>>>

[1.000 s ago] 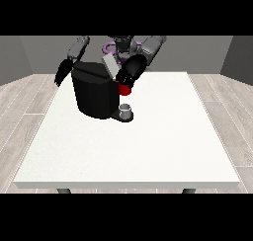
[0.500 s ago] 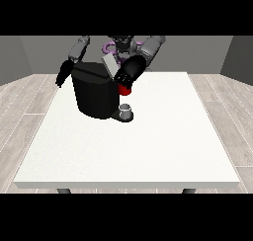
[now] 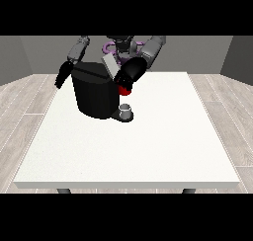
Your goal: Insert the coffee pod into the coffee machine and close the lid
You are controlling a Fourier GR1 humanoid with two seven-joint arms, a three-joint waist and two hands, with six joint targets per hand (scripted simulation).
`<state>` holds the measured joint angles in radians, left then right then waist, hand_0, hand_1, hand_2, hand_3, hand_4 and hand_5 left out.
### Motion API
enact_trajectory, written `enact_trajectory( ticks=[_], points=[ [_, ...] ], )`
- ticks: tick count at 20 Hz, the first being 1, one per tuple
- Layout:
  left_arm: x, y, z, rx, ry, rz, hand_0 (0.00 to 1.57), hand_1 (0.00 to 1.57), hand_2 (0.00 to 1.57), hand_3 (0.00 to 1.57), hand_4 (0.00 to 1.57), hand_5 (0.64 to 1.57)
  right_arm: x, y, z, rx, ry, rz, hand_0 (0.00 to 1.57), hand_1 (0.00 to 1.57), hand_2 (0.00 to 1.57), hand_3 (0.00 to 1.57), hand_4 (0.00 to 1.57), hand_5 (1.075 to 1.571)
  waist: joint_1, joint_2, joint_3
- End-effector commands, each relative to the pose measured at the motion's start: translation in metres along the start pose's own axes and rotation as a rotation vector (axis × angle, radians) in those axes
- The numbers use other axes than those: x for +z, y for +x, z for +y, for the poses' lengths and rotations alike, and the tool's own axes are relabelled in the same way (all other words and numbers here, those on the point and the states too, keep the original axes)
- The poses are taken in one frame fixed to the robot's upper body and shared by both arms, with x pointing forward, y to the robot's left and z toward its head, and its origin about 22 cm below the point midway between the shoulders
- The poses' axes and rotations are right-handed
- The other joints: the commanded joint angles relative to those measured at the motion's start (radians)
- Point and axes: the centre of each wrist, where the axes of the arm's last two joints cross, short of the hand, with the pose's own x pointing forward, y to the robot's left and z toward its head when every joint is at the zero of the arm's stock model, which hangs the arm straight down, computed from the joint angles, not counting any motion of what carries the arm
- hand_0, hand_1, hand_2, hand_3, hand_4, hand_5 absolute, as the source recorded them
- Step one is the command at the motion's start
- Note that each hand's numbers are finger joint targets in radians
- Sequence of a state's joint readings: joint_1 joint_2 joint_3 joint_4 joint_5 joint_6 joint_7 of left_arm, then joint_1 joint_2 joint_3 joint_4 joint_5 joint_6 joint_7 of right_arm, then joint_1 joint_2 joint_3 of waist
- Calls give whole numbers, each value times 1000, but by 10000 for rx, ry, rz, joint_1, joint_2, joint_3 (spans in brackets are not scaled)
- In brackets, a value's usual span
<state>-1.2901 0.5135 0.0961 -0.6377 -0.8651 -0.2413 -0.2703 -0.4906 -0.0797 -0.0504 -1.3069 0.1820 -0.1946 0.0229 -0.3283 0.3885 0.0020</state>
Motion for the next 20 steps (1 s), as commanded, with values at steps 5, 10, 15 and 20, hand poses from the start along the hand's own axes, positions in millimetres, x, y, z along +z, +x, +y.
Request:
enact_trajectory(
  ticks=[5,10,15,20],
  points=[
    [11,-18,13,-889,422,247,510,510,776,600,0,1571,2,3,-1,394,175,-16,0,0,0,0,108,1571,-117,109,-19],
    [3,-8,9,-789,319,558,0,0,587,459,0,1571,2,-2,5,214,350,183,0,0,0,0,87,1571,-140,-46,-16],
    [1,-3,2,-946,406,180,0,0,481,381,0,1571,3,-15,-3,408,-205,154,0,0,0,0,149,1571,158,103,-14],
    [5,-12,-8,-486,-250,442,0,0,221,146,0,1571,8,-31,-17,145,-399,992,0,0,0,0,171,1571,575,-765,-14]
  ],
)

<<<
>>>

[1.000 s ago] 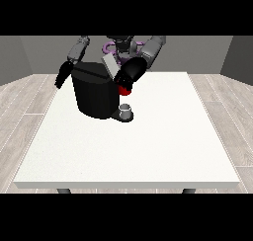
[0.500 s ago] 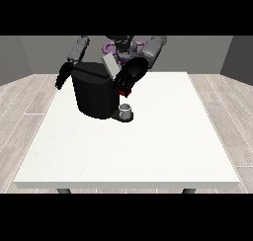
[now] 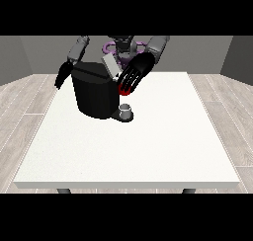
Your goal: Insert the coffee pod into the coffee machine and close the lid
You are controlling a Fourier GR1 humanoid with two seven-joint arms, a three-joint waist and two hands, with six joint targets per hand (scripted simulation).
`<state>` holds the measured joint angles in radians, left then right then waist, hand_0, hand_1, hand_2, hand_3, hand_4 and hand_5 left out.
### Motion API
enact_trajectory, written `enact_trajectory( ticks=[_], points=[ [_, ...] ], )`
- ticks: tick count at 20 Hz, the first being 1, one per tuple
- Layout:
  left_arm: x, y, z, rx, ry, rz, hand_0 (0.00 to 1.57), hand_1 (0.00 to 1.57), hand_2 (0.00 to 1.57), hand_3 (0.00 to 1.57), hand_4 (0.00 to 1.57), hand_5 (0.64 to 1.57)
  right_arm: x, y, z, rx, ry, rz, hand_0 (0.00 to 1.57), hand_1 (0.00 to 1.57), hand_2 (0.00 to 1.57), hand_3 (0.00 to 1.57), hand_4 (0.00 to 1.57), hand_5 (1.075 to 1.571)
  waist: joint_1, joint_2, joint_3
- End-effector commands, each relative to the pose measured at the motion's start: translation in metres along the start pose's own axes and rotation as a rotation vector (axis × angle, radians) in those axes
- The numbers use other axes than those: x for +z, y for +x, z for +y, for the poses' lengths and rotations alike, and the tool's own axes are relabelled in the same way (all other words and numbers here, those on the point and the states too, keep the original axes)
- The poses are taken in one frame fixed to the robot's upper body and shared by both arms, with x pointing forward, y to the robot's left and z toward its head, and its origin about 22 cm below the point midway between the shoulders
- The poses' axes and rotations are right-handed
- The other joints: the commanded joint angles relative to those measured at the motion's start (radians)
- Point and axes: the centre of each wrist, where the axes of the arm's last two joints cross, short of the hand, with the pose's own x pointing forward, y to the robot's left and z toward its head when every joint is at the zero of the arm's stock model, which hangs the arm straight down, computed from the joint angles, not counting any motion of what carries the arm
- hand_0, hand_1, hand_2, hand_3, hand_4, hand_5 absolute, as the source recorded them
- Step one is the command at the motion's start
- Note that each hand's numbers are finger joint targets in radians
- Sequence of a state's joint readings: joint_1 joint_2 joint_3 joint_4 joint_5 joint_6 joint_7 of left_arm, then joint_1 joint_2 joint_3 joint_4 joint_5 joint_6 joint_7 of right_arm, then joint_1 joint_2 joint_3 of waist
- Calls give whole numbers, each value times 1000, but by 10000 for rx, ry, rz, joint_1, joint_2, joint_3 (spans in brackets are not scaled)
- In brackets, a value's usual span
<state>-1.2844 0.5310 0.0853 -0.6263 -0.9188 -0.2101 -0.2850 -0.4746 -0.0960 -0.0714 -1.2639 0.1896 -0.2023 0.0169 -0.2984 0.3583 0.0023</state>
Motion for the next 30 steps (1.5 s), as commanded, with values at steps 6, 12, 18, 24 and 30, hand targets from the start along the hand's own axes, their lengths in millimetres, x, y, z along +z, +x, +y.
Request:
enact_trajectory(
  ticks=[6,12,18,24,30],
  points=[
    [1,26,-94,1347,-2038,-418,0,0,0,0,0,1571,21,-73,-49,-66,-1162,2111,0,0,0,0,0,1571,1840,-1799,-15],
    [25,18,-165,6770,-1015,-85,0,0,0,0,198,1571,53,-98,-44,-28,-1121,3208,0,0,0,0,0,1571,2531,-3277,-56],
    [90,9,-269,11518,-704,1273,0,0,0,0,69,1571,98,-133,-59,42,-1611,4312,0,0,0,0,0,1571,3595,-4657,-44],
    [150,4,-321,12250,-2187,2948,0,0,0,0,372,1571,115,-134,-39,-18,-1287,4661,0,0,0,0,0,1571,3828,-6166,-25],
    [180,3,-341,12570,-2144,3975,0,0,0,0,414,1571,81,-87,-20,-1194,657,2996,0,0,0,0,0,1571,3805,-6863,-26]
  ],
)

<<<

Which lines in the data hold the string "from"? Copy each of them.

- Point and axes: the centre of each wrist, where the axes of the arm's last two joints cross, short of the hand, with the pose's own x pointing forward, y to the robot's left and z toward its head when every joint is at the zero of the arm's stock model, which hangs the arm straight down, computed from the joint angles, not counting any motion of what carries the arm
Motion for the next 20 steps (1 s), as commanded, with values at steps 5, 10, 15 and 20, hand poses from the start along the hand's own axes, positions in millimetres, x, y, z along +z, +x, +y.
- Point and axes: the centre of each wrist, where the axes of the arm's last two joints cross, short of the hand, with the pose's own x pointing forward, y to the robot's left and z toward its head when every joint is at the zero of the arm's stock model, which hangs the arm straight down, computed from the joint angles, not counting any motion of what carries the arm
Motion for the next 30 steps (1.5 s), as commanded, with values at steps 6, 12, 18, 24 and 30, hand targets from the start along the hand's own axes, their lengths in millimetres, x, y, z along +z, +x, +y.

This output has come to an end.